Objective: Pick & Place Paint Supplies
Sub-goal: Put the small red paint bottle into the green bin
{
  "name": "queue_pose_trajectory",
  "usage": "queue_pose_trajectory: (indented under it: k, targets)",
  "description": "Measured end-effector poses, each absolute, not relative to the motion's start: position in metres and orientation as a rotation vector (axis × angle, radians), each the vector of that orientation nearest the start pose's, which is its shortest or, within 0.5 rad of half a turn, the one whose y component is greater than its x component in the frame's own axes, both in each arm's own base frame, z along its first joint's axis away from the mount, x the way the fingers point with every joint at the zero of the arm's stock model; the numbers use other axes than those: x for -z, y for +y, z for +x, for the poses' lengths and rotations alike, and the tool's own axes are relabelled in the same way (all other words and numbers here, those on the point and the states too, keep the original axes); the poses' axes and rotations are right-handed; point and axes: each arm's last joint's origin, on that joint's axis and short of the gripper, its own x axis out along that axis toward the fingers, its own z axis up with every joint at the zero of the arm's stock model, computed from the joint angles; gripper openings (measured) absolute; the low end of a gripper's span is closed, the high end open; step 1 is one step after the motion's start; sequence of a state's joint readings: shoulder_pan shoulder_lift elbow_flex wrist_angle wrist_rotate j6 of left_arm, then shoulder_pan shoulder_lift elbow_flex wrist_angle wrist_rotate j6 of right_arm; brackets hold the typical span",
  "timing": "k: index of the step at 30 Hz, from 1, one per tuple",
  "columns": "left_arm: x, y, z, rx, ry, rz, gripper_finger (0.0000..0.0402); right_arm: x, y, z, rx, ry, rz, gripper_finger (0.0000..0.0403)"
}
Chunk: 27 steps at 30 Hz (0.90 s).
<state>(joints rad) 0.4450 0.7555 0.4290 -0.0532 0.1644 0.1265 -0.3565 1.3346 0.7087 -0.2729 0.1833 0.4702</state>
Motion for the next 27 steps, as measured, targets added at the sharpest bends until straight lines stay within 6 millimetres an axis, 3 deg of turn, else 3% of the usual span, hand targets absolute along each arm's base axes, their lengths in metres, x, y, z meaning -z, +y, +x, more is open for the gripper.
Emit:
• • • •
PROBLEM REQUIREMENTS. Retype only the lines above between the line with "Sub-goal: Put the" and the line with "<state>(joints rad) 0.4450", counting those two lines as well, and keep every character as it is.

RESPONSE.
Sub-goal: Put the small red paint bottle into the green bin
{
  "name": "queue_pose_trajectory",
  "usage": "queue_pose_trajectory: (indented under it: k, targets)",
  "description": "Measured end-effector poses, each absolute, not relative to the motion's start: position in metres and orientation as a rotation vector (axis × angle, radians), each the vector of that orientation nearest the start pose's, which is its shortest or, within 0.5 rad of half a turn, the one whose y component is greater than its x component in the frame's own axes, both in each arm's own base frame, z along its first joint's axis away from the mount, x the way the fingers point with every joint at the zero of the arm's stock model; the numbers use other axes than those: x for -z, y for +y, z for +x, for the poses' lengths and rotations alike, and the tool's own axes are relabelled in the same way (all other words and numbers here, those on the point and the states too, keep the original axes); the poses' axes and rotations are right-handed; point and axes: each arm's last joint's origin, on that joint's axis and short of the gripper, its own x axis out along that axis toward the fingers, its own z axis up with every joint at the zero of the arm's stock model, computed from the joint angles; gripper openings (measured) absolute; the low end of a gripper's span is closed, the high end open; step 1 is one step after the motion's start; sequence of a state's joint readings: shoulder_pan shoulder_lift elbow_flex wrist_angle wrist_rotate j6 of left_arm, then shoulder_pan shoulder_lift elbow_flex wrist_angle wrist_rotate j6 of right_arm; brackets hold the typical span",
  "timing": "k: index of the step at 30 Hz, from 1, one per tuple",
  "columns": "left_arm: x, y, z, rx, ry, rz, gripper_finger (0.0000..0.0402); right_arm: x, y, z, rx, ry, rz, gripper_finger (0.0000..0.0403)"
}
Chunk: 27 steps at 30 Hz (0.90 s).
<state>(joints rad) 0.4450 0.7555 0.4290 -0.0532 0.1644 0.1265 -0.3565 1.3346 0.7087 -0.2729 0.1833 0.4702</state>

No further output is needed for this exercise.